**Instructions to follow**
Show every line of the data that includes the word "instance".

[Saved data entries]
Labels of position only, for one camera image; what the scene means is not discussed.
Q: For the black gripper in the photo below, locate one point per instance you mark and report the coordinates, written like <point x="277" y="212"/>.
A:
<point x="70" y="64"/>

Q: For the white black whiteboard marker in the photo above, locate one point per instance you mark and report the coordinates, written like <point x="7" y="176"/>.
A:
* * *
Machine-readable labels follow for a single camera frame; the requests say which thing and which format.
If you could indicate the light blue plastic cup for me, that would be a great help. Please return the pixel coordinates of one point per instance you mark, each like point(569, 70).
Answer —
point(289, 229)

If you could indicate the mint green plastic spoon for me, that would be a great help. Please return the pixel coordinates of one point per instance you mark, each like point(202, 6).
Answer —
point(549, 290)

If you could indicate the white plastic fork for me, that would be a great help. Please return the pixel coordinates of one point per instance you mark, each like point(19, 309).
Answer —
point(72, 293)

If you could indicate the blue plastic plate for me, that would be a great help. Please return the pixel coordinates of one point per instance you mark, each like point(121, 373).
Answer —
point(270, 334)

**Solution for this problem**
Q: For the black gripper in the photo below, locate one point per instance you mark and report the coordinates, written like <point x="277" y="212"/>.
Q: For the white black whiteboard marker in the photo above, locate one point per instance you mark and report the coordinates, written like <point x="7" y="176"/>.
If you could indicate the light blue plastic cup for me, that would be a great help. Please return the pixel coordinates of one point per instance you mark, each like point(569, 70).
If you could indicate the mint green plastic spoon for me, that would be a great help. Please return the pixel coordinates of one point per instance you mark, each like point(202, 6).
If you could indicate the white plastic fork for me, that would be a great help. Please return the pixel coordinates of one point per instance you mark, each like point(19, 309).
If you could indicate the blue plastic plate for me, that would be a great help. Please return the pixel coordinates of one point per instance you mark, each like point(121, 373).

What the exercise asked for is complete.